In fact, the rollback segment information exists in the undo $ Base Table. We only need to obtain the data of this base table. The data of the base table in 11g is in file 1 block 225block. Therefore, you only need to dd the block and then strings + grep.
At last, we use the implicit parameter _ offline_rollback_segments = (_ SYSSMUx $) and _ javasupted_rollback_segments = (_ SYSSMUx $) to block and talk about open databases. After opening, I found that an error was reported when I wanted to drop the rollback segment. Now that I can open it, I can query the dba_rollback_segs attempt.
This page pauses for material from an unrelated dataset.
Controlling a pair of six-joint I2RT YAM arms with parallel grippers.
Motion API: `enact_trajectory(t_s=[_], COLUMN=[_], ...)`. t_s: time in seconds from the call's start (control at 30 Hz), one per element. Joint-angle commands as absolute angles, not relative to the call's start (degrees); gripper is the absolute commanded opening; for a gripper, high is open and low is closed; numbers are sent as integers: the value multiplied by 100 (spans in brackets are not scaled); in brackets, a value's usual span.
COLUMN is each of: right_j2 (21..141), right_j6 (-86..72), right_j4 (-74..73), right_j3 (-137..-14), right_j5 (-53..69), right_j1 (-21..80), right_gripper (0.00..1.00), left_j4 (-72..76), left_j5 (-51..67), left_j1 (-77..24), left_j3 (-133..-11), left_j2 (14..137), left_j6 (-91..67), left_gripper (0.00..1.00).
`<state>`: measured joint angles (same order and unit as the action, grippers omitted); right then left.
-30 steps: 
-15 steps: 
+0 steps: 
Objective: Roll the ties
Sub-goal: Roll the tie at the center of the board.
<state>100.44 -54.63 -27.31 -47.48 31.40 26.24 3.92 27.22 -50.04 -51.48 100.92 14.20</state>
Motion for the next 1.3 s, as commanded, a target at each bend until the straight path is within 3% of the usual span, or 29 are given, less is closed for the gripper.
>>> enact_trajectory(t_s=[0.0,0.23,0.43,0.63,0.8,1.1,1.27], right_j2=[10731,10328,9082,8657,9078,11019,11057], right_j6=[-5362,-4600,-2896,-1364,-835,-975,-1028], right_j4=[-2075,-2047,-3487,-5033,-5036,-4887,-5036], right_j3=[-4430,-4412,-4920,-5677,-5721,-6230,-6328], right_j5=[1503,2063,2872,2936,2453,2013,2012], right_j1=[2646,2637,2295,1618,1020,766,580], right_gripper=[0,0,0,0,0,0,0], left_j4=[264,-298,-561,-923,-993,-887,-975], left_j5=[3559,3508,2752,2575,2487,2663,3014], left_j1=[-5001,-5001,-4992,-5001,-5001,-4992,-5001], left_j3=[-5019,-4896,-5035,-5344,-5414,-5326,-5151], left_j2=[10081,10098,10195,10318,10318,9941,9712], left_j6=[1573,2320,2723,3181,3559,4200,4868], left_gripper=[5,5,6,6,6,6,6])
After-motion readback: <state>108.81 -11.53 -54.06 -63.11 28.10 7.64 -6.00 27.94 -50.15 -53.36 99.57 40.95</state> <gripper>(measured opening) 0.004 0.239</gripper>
Finally
It is found that some rollback segments are abnormal, so we can drop the Rollback segments using the method similar to this:
Alter session set "_ smu_debug_mode" = 4;
Alter rollback segment "_ SYSSMU3_83481414 $" offline;
Drop rollback segment "_ SYSSMU3_83481414 $ ";
Alter rollback segment "_ SYSSMU4_2115859630 $" offline;
Drop rollback segment "_ SYSSMU4_2115859630 $ ";
Note: If you do not do this, you cannot clear the Rollback segments. If you want to switch the undo tablespace, an error is returned.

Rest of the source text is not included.